» **Provided material**
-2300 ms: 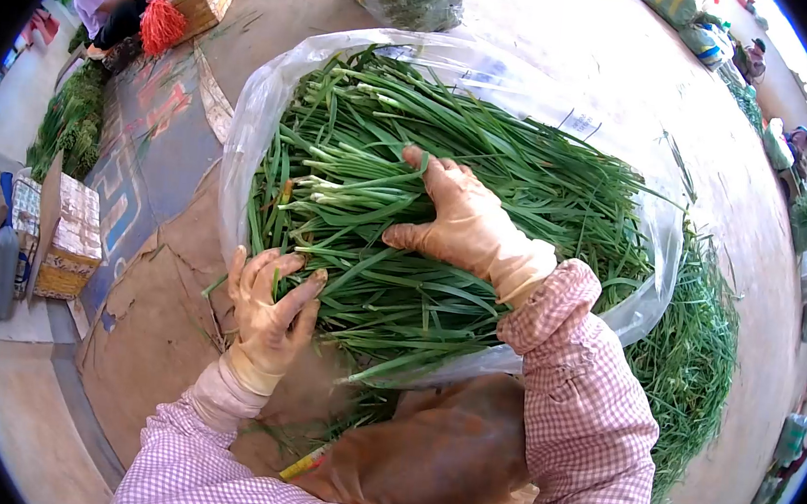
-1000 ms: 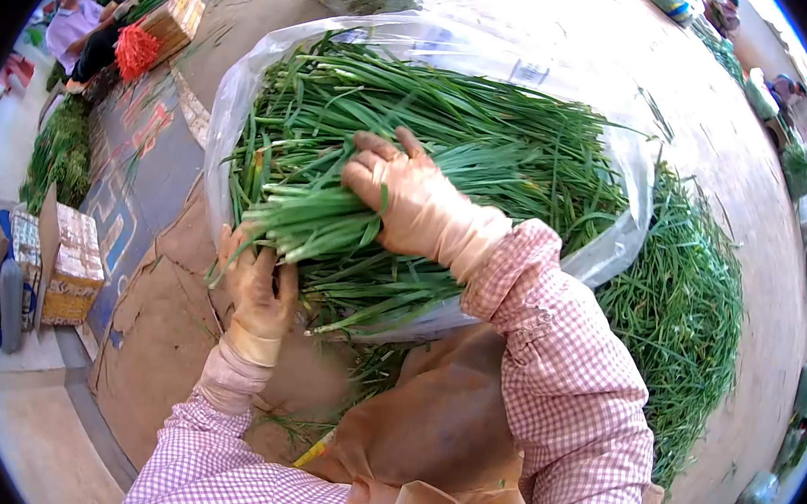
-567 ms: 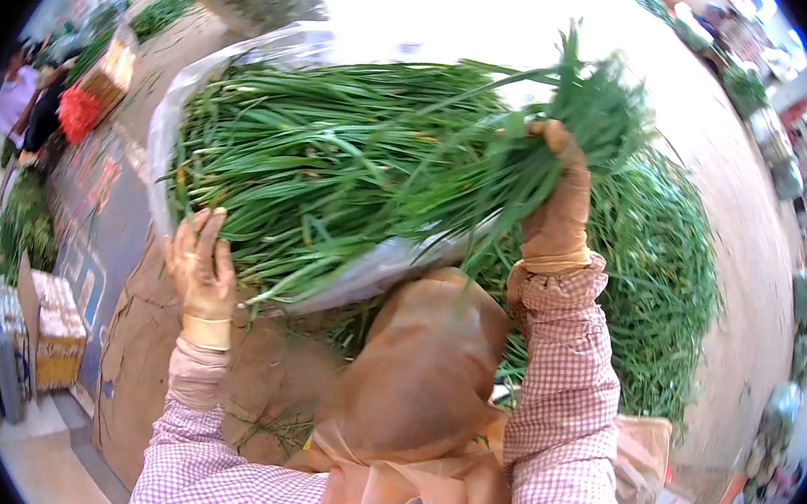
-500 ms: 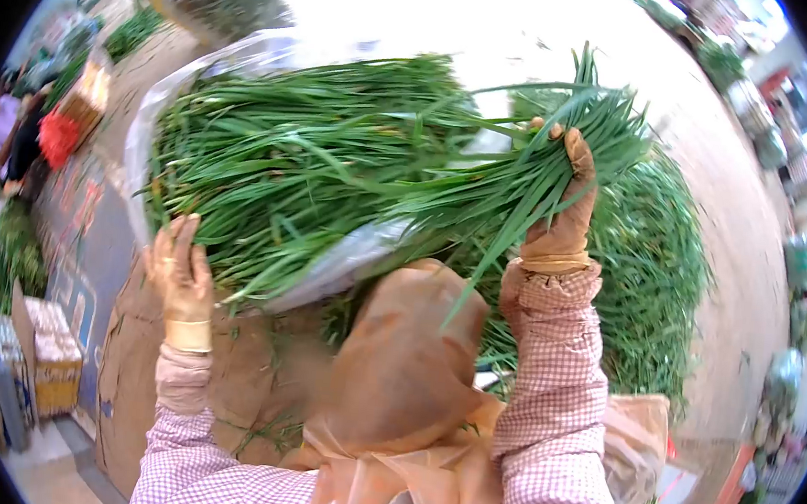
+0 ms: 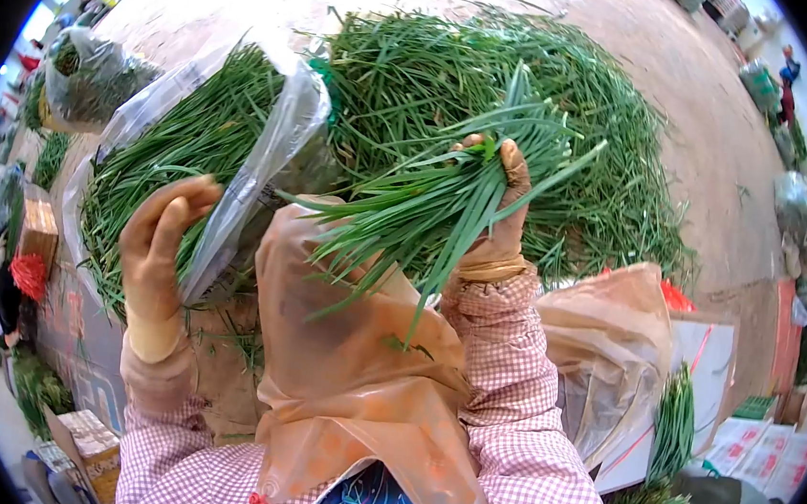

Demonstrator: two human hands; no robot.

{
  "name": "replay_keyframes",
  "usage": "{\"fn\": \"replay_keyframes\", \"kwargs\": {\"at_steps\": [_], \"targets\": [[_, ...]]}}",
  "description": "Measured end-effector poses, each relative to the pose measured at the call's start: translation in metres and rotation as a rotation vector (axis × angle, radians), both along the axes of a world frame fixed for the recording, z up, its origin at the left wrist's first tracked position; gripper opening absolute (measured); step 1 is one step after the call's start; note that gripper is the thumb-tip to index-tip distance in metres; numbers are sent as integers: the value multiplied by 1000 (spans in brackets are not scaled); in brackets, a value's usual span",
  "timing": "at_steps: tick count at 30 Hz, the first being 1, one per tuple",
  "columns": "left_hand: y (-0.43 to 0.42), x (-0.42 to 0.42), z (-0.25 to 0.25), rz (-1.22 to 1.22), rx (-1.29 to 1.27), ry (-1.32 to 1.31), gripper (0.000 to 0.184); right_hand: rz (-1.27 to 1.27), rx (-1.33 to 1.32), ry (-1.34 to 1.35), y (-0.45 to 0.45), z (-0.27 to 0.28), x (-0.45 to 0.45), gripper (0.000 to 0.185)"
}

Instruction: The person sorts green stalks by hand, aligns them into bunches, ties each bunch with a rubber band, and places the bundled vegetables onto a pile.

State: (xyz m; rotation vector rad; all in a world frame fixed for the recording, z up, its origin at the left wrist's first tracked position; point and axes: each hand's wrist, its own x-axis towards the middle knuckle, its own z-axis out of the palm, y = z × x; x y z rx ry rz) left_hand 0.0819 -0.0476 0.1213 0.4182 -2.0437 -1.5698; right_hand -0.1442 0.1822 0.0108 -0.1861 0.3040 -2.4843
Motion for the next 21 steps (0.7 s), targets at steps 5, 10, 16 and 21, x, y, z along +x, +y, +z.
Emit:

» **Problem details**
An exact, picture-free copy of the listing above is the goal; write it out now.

» **Answer to this task**
-2300 ms: 
-1000 ms: 
-567 ms: 
-500 ms: 
+0 ms: 

Demonstrator: two human hands; no robot.

{
  "name": "replay_keyframes",
  "usage": "{\"fn\": \"replay_keyframes\", \"kwargs\": {\"at_steps\": [_], \"targets\": [[_, ...]]}}",
  "description": "Measured end-effector poses, each relative to the pose measured at the call's start: translation in metres and rotation as a rotation vector (axis × angle, radians), both along the axes of a world frame fixed for the recording, z up, its origin at the left wrist's first tracked position; gripper opening absolute (measured); step 1 is one step after the call's start; note that gripper is the thumb-tip to index-tip distance in metres; numbers are sent as integers: the value multiplied by 1000 (spans in brackets are not scaled); in brackets, a value's usual span",
  "timing": "at_steps: tick count at 30 Hz, the first being 1, one per tuple",
  "columns": "left_hand: y (-0.43 to 0.42), x (-0.42 to 0.42), z (-0.25 to 0.25), rz (-1.22 to 1.22), rx (-1.29 to 1.27), ry (-1.32 to 1.31), gripper (0.000 to 0.184); right_hand: rz (-1.27 to 1.27), rx (-1.33 to 1.32), ry (-1.34 to 1.35), y (-0.45 to 0.45), z (-0.27 to 0.28), x (-0.45 to 0.45), gripper (0.000 to 0.185)"
}

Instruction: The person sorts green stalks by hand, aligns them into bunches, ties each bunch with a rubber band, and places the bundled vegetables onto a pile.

State: (xyz m; rotation vector rad; all in a world frame fixed for the recording, z up, its origin at the left wrist's first tracked position; point and axes: each hand's wrist, its own x-axis towards the middle knuckle, its own z-axis out of the palm, y = z × x; x y z rx ry rz) left_hand 0.0819 -0.0476 0.1213 0.4182 -2.0437 -1.5698; right_hand -0.1442 0.1822 0.0108 -0.1861 0.3040 -2.4843
Motion for the next 21 steps (0.7 s), targets at steps 5, 10, 16 and 21, x, y, z along +x, +y, +z.
Emit:

No more output is expected here.